“Half past ten!” she whispered in consternation. “Rennie will leave. The place will be in darkness and I shall be lost! What shall I do?”

Again she caught a faint gleam of light. Watching it for a moment, and seeing that it was steady and constant, she dared to creep toward it.

Drawing nearer, she saw that it came drifting down an elevator shaft from some place a long way above.

“The elevator is there. The door is open!” she said to herself in surprise. “And there is no one in it.”

Just then, as she strained her ears to listen, she caught again that heavy, even tread of the watchman.
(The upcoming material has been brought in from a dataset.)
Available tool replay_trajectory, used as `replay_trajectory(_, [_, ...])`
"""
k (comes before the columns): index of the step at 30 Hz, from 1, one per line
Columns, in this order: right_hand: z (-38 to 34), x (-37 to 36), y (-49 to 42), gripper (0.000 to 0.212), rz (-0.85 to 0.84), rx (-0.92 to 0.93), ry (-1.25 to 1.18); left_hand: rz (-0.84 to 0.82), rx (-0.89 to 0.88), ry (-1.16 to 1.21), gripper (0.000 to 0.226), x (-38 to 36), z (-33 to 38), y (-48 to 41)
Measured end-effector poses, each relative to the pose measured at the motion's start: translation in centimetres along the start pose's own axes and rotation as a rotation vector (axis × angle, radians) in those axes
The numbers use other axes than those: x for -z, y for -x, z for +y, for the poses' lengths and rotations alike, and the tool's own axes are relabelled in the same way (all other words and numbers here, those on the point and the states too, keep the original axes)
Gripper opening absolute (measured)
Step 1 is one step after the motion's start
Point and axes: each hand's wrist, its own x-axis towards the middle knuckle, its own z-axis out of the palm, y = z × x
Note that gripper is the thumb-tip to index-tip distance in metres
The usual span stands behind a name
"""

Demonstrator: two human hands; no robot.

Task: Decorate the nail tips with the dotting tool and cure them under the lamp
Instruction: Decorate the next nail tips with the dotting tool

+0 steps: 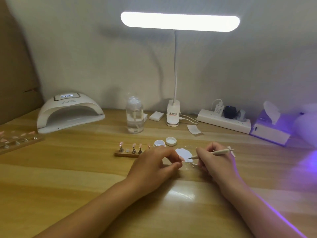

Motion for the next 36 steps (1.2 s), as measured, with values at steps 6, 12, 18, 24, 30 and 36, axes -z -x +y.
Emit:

Our nerves are strange masters. A great general is thrown into panic at sight of a cat; a woman of national fame goes into convulsions at sight of rippling water on the sea. As for Lucile, at that moment nothing could have so overthrown her whole mental balance as that steady tramp-tramp of the watchman.

This time it drove her to the most curious action. As a wild animal, driven, winded, cornered, will sometimes dash into the very trap that has been set for him, so this girl, leaping forward, entered the elevator cage.

Had there been more time, it may have been that her scattered wits returning would have told her that here, where the dim light set out her whole form in profile, was the most dangerous spot of all.

Before she had time to think of this the elevator gave a sudden lurch and started upward.

Nothing could have been more startling. Lucile had never seen an elevator ascend without an operator at the levers and she naturally believed it could not be done; yet here she was in the cage, going up.